Speaker 1:But it translates to everything. Maybe you're basketball or tennis or whatever, but it's like you know, if you do the thing and you start the you know beginner league and you go and you're like man, I get, like you say, I get gas. My legs are just like dead wobbly and I just cannot, even, like hardly, hold myself up.
Speaker 1:Well, then you're thinking like okay, maybe like doing a few sets of lunges each week, you know or or maybe all right, I'm gonna do three sets of 10 goblet squats just to improve my jumping or whatever the case might be whatever it is, hold myself in a plank, a plank position or like oh wow, I'm extra tight.
Speaker 2:Maybe I'll actually sit and stretch for a little while.
Speaker 1:And then, next thing you know, now it's like you're using strength training like an athlete would to serve your sport right To serve a purpose, so maybe the strength training in and of itself isn't enough of a motivator.
Speaker 1:But like you really love your sport, your community now, and like it's of interest to you to improve. So the best way to improve now is to like improve your strength. And so now, all of a sudden, we've used that to like a little bit of a gateway and, you know, a 10 to 20 minute routine a couple times a week. Yeah, might not seem so intimidating, or yeah, because I can't.
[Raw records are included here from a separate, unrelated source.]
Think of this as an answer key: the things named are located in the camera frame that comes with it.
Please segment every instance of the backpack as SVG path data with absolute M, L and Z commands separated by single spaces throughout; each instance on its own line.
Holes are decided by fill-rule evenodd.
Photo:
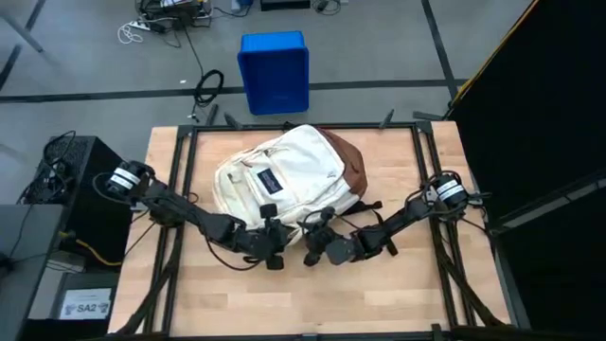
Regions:
M 332 132 L 301 125 L 224 160 L 215 172 L 213 196 L 217 209 L 245 221 L 246 229 L 263 227 L 259 207 L 276 204 L 276 218 L 294 228 L 293 244 L 303 234 L 296 222 L 319 221 L 311 213 L 326 206 L 336 214 L 366 206 L 359 203 L 366 188 L 357 148 Z

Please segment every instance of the gray concrete floor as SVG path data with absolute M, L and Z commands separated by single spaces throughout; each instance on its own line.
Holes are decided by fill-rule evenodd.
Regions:
M 454 77 L 472 77 L 530 0 L 430 0 Z M 36 0 L 4 6 L 25 24 Z M 229 1 L 215 0 L 229 9 Z M 135 18 L 134 1 L 46 0 L 32 35 L 46 52 L 24 45 L 0 97 L 192 88 L 200 71 L 180 33 L 183 48 L 140 33 L 142 44 L 122 45 L 119 26 Z M 444 80 L 421 0 L 350 0 L 335 16 L 313 10 L 261 12 L 222 17 L 190 35 L 206 69 L 225 74 L 226 86 L 241 86 L 236 56 L 241 35 L 301 30 L 310 50 L 310 81 Z M 19 37 L 0 22 L 0 66 Z M 412 111 L 445 112 L 448 89 L 399 87 L 311 92 L 307 113 L 252 116 L 245 95 L 222 95 L 221 110 L 243 123 L 380 121 Z M 0 203 L 12 203 L 33 176 L 42 147 L 52 135 L 75 129 L 97 135 L 124 158 L 142 159 L 154 126 L 189 124 L 193 99 L 108 99 L 0 104 Z

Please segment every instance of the wooden table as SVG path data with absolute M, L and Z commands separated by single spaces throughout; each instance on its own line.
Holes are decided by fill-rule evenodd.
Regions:
M 444 170 L 457 171 L 473 190 L 467 161 L 453 122 L 433 123 L 437 150 Z M 168 182 L 176 127 L 154 128 L 146 163 L 158 179 Z M 419 187 L 419 171 L 411 132 L 407 129 L 335 130 L 360 149 L 365 159 L 366 202 L 383 201 L 384 217 L 401 208 L 408 193 Z M 213 174 L 227 156 L 257 146 L 281 132 L 201 133 L 197 141 L 191 191 L 200 205 L 215 211 Z M 422 138 L 428 171 L 431 162 Z M 181 155 L 181 188 L 188 141 Z M 467 218 L 482 224 L 480 212 L 468 208 Z M 355 224 L 375 224 L 371 212 L 351 217 Z M 129 245 L 150 224 L 141 219 L 132 226 Z M 337 232 L 351 227 L 335 221 Z M 459 243 L 470 285 L 493 313 L 508 321 L 508 312 L 487 238 L 478 228 L 459 222 Z M 147 293 L 159 230 L 154 229 L 124 261 L 112 311 L 110 332 L 127 321 Z M 413 224 L 394 238 L 399 255 L 387 252 L 371 260 L 331 265 L 326 257 L 314 267 L 303 264 L 306 249 L 299 243 L 284 253 L 285 268 L 264 266 L 248 272 L 225 268 L 208 252 L 194 226 L 186 226 L 181 268 L 174 302 L 171 335 L 243 335 L 331 332 L 420 332 L 439 323 L 448 329 L 440 292 L 436 257 L 427 220 Z M 241 255 L 216 248 L 222 258 L 242 265 Z M 464 322 L 460 296 L 453 284 L 459 320 Z M 160 296 L 164 307 L 164 294 Z M 159 329 L 162 309 L 156 314 Z

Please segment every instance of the blue crate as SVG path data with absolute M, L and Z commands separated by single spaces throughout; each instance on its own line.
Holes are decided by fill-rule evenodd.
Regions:
M 310 107 L 310 53 L 300 31 L 242 36 L 238 64 L 253 115 Z

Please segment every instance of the black panel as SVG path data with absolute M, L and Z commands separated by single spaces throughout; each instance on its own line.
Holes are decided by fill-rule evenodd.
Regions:
M 606 306 L 606 189 L 501 237 L 532 329 L 598 333 Z
M 492 219 L 606 167 L 605 12 L 539 1 L 453 109 Z
M 308 9 L 310 6 L 310 0 L 261 0 L 261 10 Z

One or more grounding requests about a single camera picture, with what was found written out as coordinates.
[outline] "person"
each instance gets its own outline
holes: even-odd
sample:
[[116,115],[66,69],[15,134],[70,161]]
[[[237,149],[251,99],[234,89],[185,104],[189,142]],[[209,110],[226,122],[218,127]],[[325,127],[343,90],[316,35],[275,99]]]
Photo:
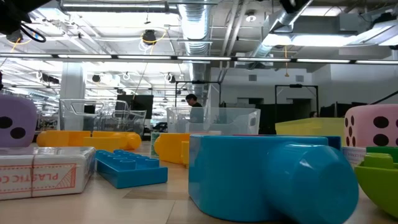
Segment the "person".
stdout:
[[316,111],[310,112],[310,118],[317,118],[317,117],[318,117],[318,113]]
[[188,105],[193,107],[189,114],[190,122],[191,123],[203,123],[203,108],[199,102],[197,102],[198,98],[194,94],[188,94],[185,97]]

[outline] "pink dice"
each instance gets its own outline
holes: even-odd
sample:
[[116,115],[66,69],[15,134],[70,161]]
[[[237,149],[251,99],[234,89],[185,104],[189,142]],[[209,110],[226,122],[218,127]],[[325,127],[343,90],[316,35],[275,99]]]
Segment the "pink dice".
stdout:
[[36,106],[22,97],[0,95],[0,147],[27,147],[36,128]]
[[398,146],[398,105],[356,106],[344,122],[347,146]]

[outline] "black frame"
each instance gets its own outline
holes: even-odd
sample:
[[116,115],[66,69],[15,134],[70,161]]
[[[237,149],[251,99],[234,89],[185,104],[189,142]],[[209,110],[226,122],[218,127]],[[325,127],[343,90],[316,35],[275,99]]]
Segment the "black frame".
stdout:
[[178,92],[178,84],[179,83],[192,83],[192,84],[212,84],[212,83],[217,83],[218,86],[220,87],[220,92],[219,92],[219,100],[221,103],[221,82],[208,82],[208,81],[175,81],[175,102],[174,106],[177,107],[177,92]]
[[277,96],[277,89],[278,87],[289,87],[289,88],[303,88],[303,87],[312,87],[315,88],[315,96],[317,98],[317,114],[319,116],[319,98],[318,98],[318,86],[317,85],[301,85],[301,84],[291,84],[291,85],[275,85],[275,123],[278,122],[277,117],[277,107],[278,107],[278,96]]

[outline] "purple dice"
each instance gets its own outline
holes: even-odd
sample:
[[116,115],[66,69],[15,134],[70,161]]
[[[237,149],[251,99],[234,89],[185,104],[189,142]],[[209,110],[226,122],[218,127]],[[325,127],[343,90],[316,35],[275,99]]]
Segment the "purple dice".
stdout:
[[27,147],[36,127],[36,106],[25,98],[0,95],[0,147]]

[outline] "cardboard box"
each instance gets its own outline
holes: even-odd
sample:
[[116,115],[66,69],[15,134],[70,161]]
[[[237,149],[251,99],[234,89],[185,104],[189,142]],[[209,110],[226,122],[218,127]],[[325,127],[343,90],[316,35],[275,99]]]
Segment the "cardboard box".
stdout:
[[0,200],[81,193],[94,166],[93,147],[0,148]]

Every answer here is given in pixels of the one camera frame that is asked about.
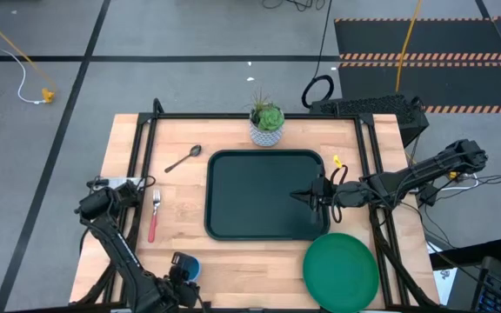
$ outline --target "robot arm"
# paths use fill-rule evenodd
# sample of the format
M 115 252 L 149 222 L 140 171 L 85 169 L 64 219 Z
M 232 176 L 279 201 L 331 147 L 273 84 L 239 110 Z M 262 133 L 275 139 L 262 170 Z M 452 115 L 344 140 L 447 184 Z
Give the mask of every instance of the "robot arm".
M 450 171 L 468 174 L 478 172 L 485 167 L 487 159 L 484 150 L 481 150 L 477 143 L 460 140 L 446 147 L 435 157 L 397 172 L 373 174 L 359 178 L 358 182 L 339 185 L 321 176 L 312 182 L 310 189 L 291 192 L 291 196 L 309 204 L 313 221 L 318 220 L 321 210 L 327 210 L 330 206 L 345 208 L 371 204 L 369 218 L 377 246 L 404 280 L 404 284 L 419 305 L 436 307 L 437 305 L 418 287 L 392 252 L 377 221 L 376 208 L 385 207 L 393 210 L 409 190 L 421 187 Z
M 116 189 L 104 187 L 87 196 L 80 201 L 75 213 L 102 244 L 124 280 L 133 313 L 175 312 L 179 305 L 192 308 L 200 287 L 188 282 L 189 272 L 178 266 L 179 257 L 173 257 L 168 276 L 155 277 L 143 268 L 115 223 L 121 206 L 131 206 L 137 201 L 137 195 L 137 186 L 127 180 Z

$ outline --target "wooden table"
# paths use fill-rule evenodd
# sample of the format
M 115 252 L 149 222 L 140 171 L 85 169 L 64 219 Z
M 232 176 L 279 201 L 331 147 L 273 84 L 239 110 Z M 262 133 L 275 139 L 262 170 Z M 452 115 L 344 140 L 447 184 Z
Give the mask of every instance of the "wooden table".
M 116 115 L 110 133 L 101 175 L 125 176 L 136 128 L 137 115 Z M 394 116 L 375 116 L 376 132 L 384 170 L 407 166 Z M 347 180 L 362 176 L 355 126 L 347 120 L 287 120 L 278 149 L 310 149 L 323 159 L 327 173 L 339 159 L 349 166 Z M 364 127 L 370 168 L 368 130 Z M 192 157 L 165 174 L 164 169 L 187 154 L 194 144 L 203 146 L 199 157 Z M 137 242 L 137 255 L 143 266 L 163 276 L 170 268 L 174 251 L 193 255 L 203 265 L 198 283 L 204 301 L 214 308 L 315 309 L 303 282 L 302 261 L 310 242 L 219 242 L 204 230 L 204 194 L 208 159 L 226 149 L 257 149 L 249 136 L 248 120 L 163 119 L 157 122 L 157 134 L 150 163 L 150 174 L 157 179 L 146 192 L 143 218 Z M 142 166 L 141 148 L 137 173 Z M 148 243 L 152 212 L 152 189 L 160 188 L 162 204 L 158 211 L 156 240 Z M 406 203 L 416 207 L 414 197 Z M 411 208 L 397 207 L 394 212 L 397 238 L 404 266 L 433 301 L 438 302 L 436 284 L 424 242 L 423 226 Z M 373 254 L 374 241 L 366 208 L 343 210 L 343 221 L 331 223 L 330 232 L 342 232 L 361 240 Z M 86 237 L 78 263 L 70 300 L 81 298 L 99 278 L 109 259 L 90 234 Z M 393 302 L 399 303 L 395 272 L 388 263 Z M 381 290 L 369 306 L 384 307 Z

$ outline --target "black keyboard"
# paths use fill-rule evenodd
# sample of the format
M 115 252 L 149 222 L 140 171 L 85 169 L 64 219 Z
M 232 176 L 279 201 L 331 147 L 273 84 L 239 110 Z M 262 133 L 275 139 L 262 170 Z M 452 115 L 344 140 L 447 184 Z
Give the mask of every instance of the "black keyboard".
M 391 95 L 358 100 L 330 99 L 312 103 L 311 113 L 315 114 L 395 114 L 400 124 L 415 122 L 419 108 L 411 104 L 404 95 Z
M 501 312 L 501 281 L 486 275 L 484 278 L 486 285 L 481 288 L 477 312 Z

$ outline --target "succulent plant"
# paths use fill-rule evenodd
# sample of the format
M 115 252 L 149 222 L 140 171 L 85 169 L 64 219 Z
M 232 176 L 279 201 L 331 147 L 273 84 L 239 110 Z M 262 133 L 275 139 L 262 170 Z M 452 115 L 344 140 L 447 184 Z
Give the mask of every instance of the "succulent plant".
M 258 122 L 259 130 L 277 130 L 284 123 L 284 114 L 282 114 L 282 111 L 273 103 L 262 108 L 258 116 L 260 117 L 260 121 Z
M 284 114 L 271 102 L 268 97 L 262 96 L 262 91 L 254 95 L 254 109 L 250 113 L 250 120 L 259 130 L 273 131 L 284 124 Z

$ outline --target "spoon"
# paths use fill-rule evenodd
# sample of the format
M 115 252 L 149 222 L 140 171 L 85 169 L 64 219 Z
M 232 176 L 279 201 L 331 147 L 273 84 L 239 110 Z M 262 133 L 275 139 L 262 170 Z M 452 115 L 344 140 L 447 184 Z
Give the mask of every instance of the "spoon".
M 200 144 L 197 144 L 196 146 L 190 148 L 189 155 L 186 157 L 182 158 L 181 160 L 177 161 L 175 164 L 171 165 L 169 168 L 165 169 L 166 173 L 169 173 L 171 170 L 175 169 L 176 166 L 178 166 L 182 161 L 186 160 L 189 157 L 196 157 L 200 154 L 200 151 L 202 150 L 202 146 Z
Speaker 2:I mean because it is always going to come back to us encouraging you all to get some type of exercise going well that you know. It'd be weird if we stopped it would be weird if we didn't, you know. But and it's just, and I think it is, and then, and then the ball. You just gain momentum. Then all of a sudden, you're a physically active person, you're you're a health conscious person, and then, all of a sudden, maybe you will start to watch what you eat, because next you know you're counting your macros.
Speaker 2:You're a little heavy on the court or you know you're going up a hill on a bike is like fuck, this is hard, I don't want this. I want to be able to look up this hill. It's nice up there, you know. It's a good view.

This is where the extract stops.